● WHAT IS EXPECTED: Output every line below as it stands, dropping only the images.

● DATA EXCERPT:
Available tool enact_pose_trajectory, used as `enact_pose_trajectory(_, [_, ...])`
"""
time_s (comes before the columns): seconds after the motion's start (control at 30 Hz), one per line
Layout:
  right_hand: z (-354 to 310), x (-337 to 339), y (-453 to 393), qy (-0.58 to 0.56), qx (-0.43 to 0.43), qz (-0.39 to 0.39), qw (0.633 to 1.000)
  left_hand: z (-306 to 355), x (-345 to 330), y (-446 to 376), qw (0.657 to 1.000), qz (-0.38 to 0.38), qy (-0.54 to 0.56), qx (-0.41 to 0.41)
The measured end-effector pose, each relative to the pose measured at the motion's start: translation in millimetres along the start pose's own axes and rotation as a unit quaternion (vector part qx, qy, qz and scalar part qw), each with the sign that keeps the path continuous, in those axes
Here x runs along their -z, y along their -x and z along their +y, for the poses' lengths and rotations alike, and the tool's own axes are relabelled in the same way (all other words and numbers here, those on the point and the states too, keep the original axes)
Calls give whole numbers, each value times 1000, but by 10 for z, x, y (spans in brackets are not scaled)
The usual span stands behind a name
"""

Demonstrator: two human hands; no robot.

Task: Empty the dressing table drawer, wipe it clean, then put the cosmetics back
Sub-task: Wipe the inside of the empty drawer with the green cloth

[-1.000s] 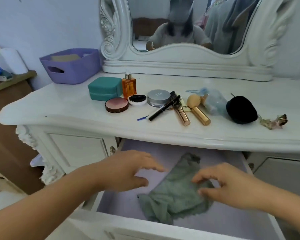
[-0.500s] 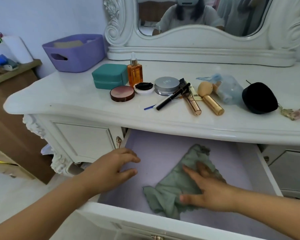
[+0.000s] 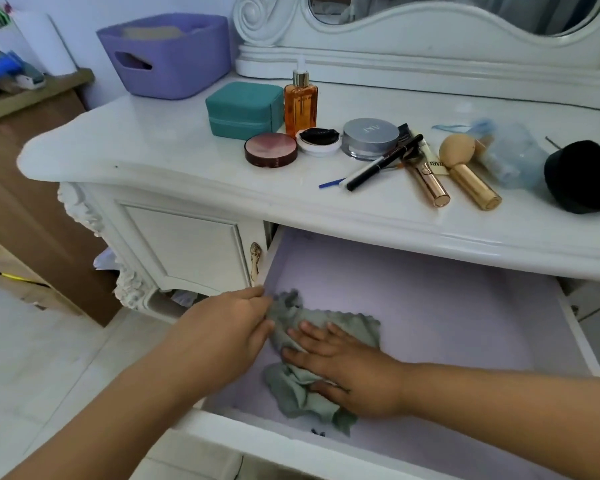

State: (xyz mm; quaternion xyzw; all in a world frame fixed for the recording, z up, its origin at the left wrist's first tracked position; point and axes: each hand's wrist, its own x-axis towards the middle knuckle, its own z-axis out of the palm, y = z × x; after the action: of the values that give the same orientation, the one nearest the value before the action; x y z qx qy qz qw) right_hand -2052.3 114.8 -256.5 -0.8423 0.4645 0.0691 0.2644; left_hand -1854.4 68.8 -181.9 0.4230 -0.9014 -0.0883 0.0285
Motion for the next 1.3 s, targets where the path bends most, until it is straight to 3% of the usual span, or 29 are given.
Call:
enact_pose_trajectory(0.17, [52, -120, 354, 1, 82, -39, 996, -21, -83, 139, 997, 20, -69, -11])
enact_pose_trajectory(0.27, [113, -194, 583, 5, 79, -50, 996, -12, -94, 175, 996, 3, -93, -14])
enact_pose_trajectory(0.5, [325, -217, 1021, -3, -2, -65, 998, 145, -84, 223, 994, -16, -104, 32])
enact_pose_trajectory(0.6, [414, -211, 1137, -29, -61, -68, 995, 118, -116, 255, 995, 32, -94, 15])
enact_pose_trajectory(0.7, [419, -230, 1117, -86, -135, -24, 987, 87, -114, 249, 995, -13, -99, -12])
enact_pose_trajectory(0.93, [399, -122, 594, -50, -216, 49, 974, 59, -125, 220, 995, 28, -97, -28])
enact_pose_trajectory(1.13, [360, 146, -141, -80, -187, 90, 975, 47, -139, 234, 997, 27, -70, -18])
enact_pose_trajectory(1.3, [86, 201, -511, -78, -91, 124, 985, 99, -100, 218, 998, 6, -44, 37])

● SOLUTION FOR THIS TASK:
Available tool enact_pose_trajectory, used as `enact_pose_trajectory(_, [_, ...])`
"""
time_s (comes before the columns): seconds after the motion's start (control at 30 Hz), one per line
Layout:
  right_hand: z (-354 to 310), x (-337 to 339), y (-453 to 393), qy (-0.58 to 0.56), qx (-0.43 to 0.43), qz (-0.39 to 0.39), qw (0.633 to 1.000)
  left_hand: z (-306 to 355), x (-345 to 330), y (-446 to 376), qw (0.657 to 1.000), qz (-0.38 to 0.38), qy (-0.54 to 0.56), qx (-0.41 to 0.41)
The measured end-effector pose, each relative to the pose measured at the motion's start: translation in millimetres along the start pose's own axes and rotation as a unit quaternion (vector part qx, qy, qz and scalar part qw), each with the sign that keeps the path continuous, in those axes
Here x runs along their -z, y along their -x and z along their +y, for the poses' lengths and rotations alike, and the tool's own axes are relabelled in the same way (all other words and numbers here, those on the point and the states too, keep the original axes)
Calls give whole numbers, each value times 1000, but by 10 for z, x, y (spans in brackets are not scaled)
The usual span stands behind a name
"""

Demonstrator: two human hands; no robot.

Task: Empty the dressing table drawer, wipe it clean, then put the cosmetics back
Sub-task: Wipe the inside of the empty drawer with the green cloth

[-1.000s] 
[-0.500s] 
[+0.000s] 

State: (xyz mm; quaternion xyzw; all in a world frame fixed for the recording, z up, its origin at the left wrist's first tracked position; point and axes: each hand's wrist, its own x-axis towards the middle knuckle, its own z-axis out of the palm, y = z × x; after the action: of the values that give the same orientation, the one nearest the value before the action; x y z qx qy qz qw) right_hand -2052.3 114.8 -256.5 -0.8423 0.4645 0.0691 0.2644; left_hand -1854.4 68.8 -181.9 0.4230 -0.9014 -0.0883 0.0285
Motion for the next 1.3 s, targets where the path bends most, until it is straight to 3% of the usual span, or 29 are given.
Call:
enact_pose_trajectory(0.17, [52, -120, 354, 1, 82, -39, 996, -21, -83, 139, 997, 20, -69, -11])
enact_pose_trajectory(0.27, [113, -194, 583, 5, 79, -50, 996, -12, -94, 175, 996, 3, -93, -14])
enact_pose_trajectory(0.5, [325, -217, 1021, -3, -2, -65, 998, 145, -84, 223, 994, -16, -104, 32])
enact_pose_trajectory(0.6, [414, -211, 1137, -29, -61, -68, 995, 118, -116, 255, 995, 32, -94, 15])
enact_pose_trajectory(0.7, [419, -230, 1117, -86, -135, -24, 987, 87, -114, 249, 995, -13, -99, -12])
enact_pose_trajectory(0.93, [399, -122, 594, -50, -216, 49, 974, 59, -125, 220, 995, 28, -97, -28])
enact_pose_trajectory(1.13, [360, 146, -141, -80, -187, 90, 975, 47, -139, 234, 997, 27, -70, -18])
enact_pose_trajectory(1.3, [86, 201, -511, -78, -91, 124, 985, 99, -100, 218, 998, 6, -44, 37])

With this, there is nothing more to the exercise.